Bud looked at his watch. “It’s now 11:30, Tom. I have a proposal. If it’s okay with you, I’d like to break for an hour and a half or so.”

I was surprised by the time. It didn’t seem like we’d been at this for two and a half hours, but I was grateful for the break all the same. “Sure,” I said. “So we’ll get going again at one o’clock, here?”

“Yes, that would be great. Now remember what we’ve covered so far: There’s something deeper than behavior that determines our influence on others—it’s whether we’re in or out of the box. You don’t know much about the box yet, but when we’re in the box, our view of reality is distorted—we see neither ourselves nor others clearly. We are self-deceived. And that creates all kinds of trouble for the people around us.

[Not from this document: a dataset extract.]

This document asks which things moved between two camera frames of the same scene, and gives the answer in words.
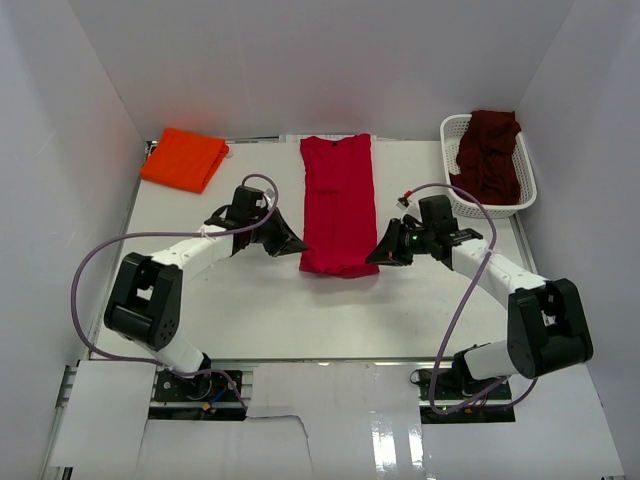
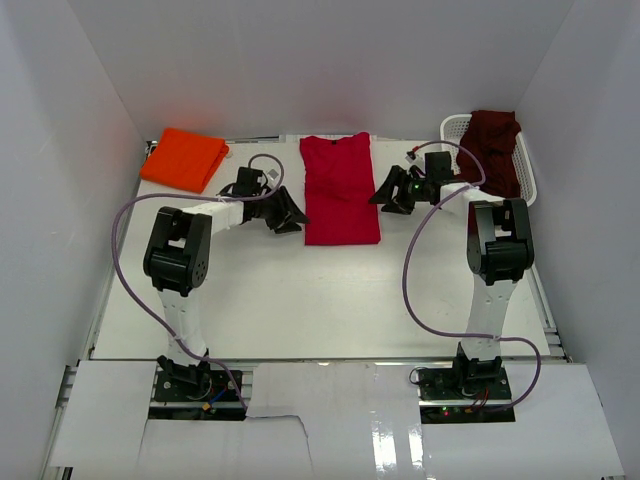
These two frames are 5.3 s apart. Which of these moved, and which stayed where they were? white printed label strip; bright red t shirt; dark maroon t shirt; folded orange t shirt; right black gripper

“With that in mind,” he continued, “I’d like you to do something for me before we get back together after lunch. I’d like you to think about the people here at Zagrum—both in and out of your department—and ask yourself whether you’re in or out of the box toward them. And don’t lump the people you’re thinking about into an impersonal mass. Think of the individuals. You may be in the box toward one person and out of the box toward another at the same time. Think of the people.”

“Okay, I will,” I said as I started to stand up. “Thanks, Bud—this has been very interesting. You’ve given me a lot to think about.”

“Not nearly as much as you’ll have to think about by this afternoon,” Bud said with a chuckle.